> _The task_:
Word for word, repeat the lines of the records from the first line up to and including the line that contains "12: (362, 420)", passing over any pictures.

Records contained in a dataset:
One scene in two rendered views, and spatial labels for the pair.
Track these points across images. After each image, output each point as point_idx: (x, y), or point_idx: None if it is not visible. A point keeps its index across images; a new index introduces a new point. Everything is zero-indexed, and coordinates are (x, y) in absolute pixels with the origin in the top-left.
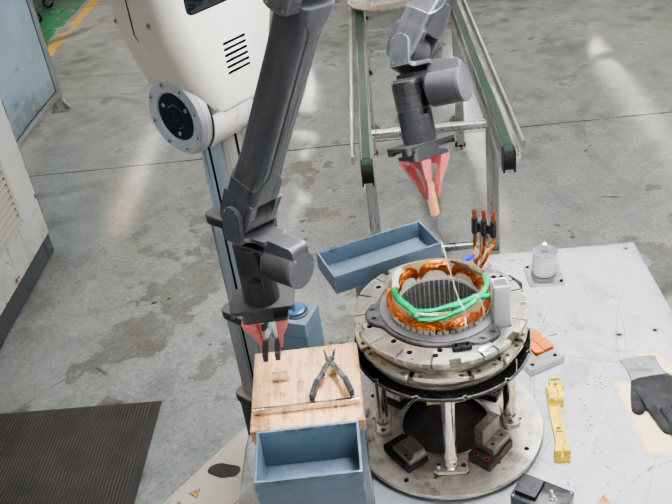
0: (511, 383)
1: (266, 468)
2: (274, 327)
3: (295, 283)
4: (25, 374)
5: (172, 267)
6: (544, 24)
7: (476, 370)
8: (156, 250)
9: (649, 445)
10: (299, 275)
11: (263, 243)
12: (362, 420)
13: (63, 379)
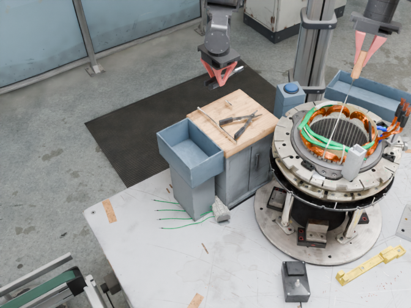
0: (352, 219)
1: (188, 138)
2: (229, 75)
3: (208, 47)
4: (273, 59)
5: (380, 58)
6: None
7: (306, 184)
8: (383, 46)
9: None
10: (213, 44)
11: (209, 13)
12: (225, 152)
13: (282, 72)

> _Solution to the problem_:
One scene in two rendered views, and spatial labels for the pair.
Track these points across images. After each image, output each point as point_idx: (x, y), or point_idx: None if it is not visible. A point keeps its index across images; a new index introduces a new point. Everything is zero-indexed, and coordinates are (x, y) in absolute pixels with the origin in the top-left.
0: (511, 383)
1: (266, 468)
2: (274, 327)
3: (295, 283)
4: (25, 374)
5: (172, 267)
6: (544, 24)
7: (476, 370)
8: (156, 250)
9: (649, 445)
10: (299, 275)
11: (263, 243)
12: (362, 420)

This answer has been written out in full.